Problem to work on: Show every line of the material that follows in which the word "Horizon" occurs.

Dataset entries:
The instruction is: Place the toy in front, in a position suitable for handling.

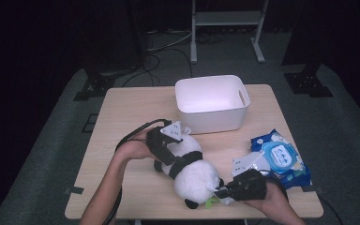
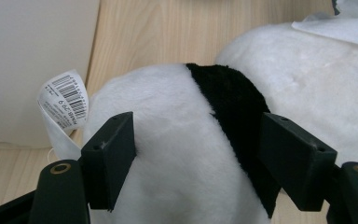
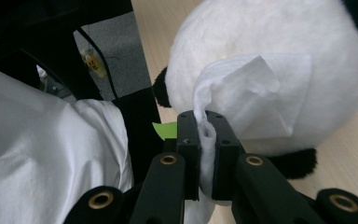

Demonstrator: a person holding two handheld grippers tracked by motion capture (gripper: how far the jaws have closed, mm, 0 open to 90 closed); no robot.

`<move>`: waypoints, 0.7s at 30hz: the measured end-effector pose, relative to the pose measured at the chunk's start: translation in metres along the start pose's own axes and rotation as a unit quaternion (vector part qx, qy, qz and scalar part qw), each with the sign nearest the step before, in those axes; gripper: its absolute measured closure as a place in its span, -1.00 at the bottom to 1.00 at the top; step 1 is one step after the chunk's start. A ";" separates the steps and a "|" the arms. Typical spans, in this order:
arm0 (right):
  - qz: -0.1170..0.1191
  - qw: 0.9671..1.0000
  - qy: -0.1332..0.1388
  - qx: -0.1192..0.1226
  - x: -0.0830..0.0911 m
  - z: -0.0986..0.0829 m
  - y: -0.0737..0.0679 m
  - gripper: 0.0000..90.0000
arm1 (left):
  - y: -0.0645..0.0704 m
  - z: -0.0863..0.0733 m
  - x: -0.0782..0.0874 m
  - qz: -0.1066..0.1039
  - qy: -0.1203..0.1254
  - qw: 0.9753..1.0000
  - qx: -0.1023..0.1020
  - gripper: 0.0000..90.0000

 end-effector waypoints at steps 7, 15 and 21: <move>-0.012 1.000 0.003 -0.011 -0.011 0.003 0.009 0.88 | 0.003 -0.008 -0.001 0.005 -0.014 1.000 -0.001 -0.41; -0.048 0.999 0.004 -0.023 -0.005 0.004 0.027 0.88 | 0.009 -0.016 0.005 0.012 -0.026 1.000 0.005 -0.41; -0.088 0.995 0.022 -0.048 0.005 0.006 0.056 0.88 | 0.018 -0.023 0.011 0.008 -0.034 0.999 0.008 -0.41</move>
Point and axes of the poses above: each handheld gripper's, and its own axes: x roughly backward along the jaws, z roughly out of its top, y roughly to its right, the point moved 9 cm from there along -x, roughly forward along the jaws, and after that the axes turned 4 degrees about y, right-handed, at the moved point
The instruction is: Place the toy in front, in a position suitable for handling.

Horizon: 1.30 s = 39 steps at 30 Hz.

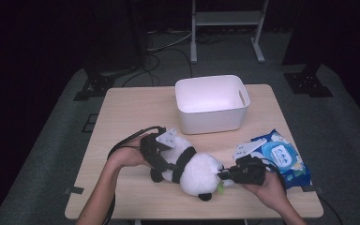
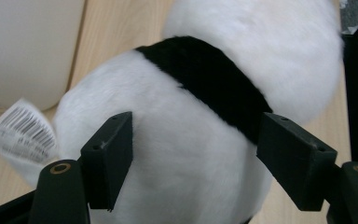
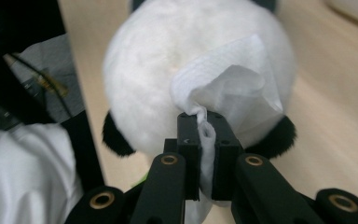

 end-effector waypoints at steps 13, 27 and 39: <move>-0.025 0.999 0.023 -0.039 -0.007 0.009 0.036 0.88 | 0.020 -0.007 0.006 -0.015 -0.008 1.000 -0.015 -0.40; 0.004 0.999 0.006 -0.050 0.002 -0.011 0.022 0.87 | 0.020 -0.009 0.004 -0.010 -0.008 1.000 -0.009 -0.40; 0.018 0.999 -0.012 -0.029 0.000 -0.014 0.010 0.87 | 0.020 -0.009 0.004 -0.009 -0.006 1.000 -0.008 -0.40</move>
Point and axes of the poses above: each handheld gripper's, and its own axes: x roughly backward along the jaws, z roughly out of its top, y roughly to its right, the point moved 9 cm from there along -x, roughly forward along the jaws, and after that the axes turned 4 degrees about y, right-handed, at the moved point
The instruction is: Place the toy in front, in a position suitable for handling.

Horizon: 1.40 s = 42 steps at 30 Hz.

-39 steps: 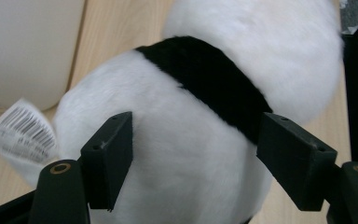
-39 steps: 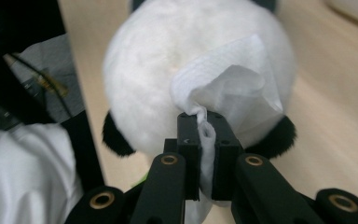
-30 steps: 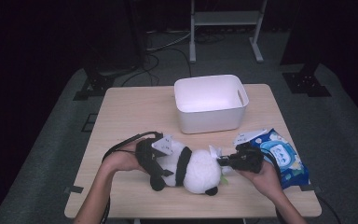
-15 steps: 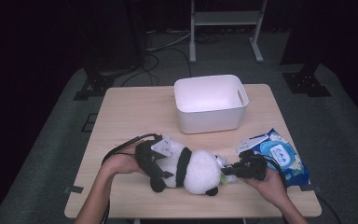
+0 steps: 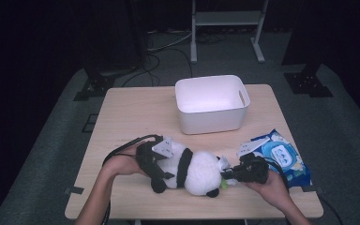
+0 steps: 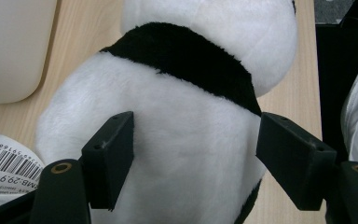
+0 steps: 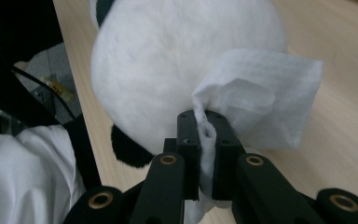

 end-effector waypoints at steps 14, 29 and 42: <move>0.007 1.000 -0.021 0.007 -0.003 -0.005 -0.002 0.87 | 0.000 0.000 -0.001 0.001 0.001 1.000 -0.001 -0.40; -0.022 0.999 -0.044 0.016 0.006 -0.011 0.009 0.86 | -0.001 -0.001 -0.001 0.005 0.008 1.000 0.000 -0.40; -0.068 0.996 -0.055 -0.013 0.029 -0.032 0.037 0.85 | 0.000 -0.001 -0.002 0.006 0.011 1.000 0.005 -0.40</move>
Point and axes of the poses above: each handheld gripper's, and its own axes: x roughly backward along the jaws, z roughly out of its top, y roughly to its right, the point moved 9 cm from there along -x, roughly forward along the jaws, and after that the axes turned 4 degrees about y, right-handed, at the moved point
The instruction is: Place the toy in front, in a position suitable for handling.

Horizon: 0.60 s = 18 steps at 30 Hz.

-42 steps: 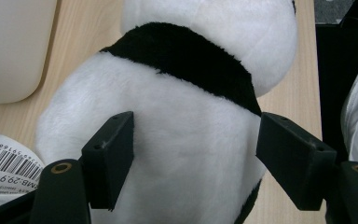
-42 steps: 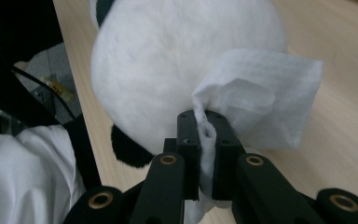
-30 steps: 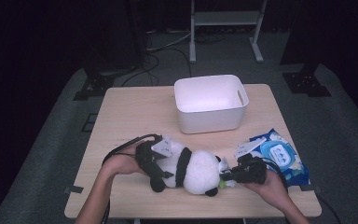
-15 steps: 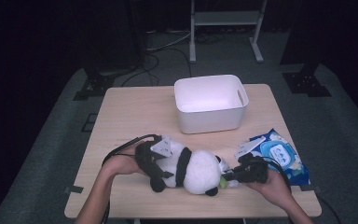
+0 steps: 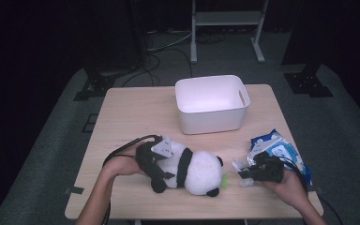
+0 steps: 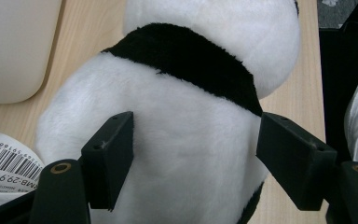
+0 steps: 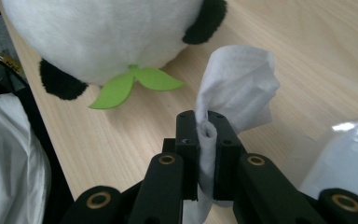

Your solution:
Horizon: 1.30 s = 39 steps at 30 Hz.
Horizon: 1.40 s = 42 steps at 30 Hz.
Horizon: 0.60 s = 18 steps at 30 Hz.

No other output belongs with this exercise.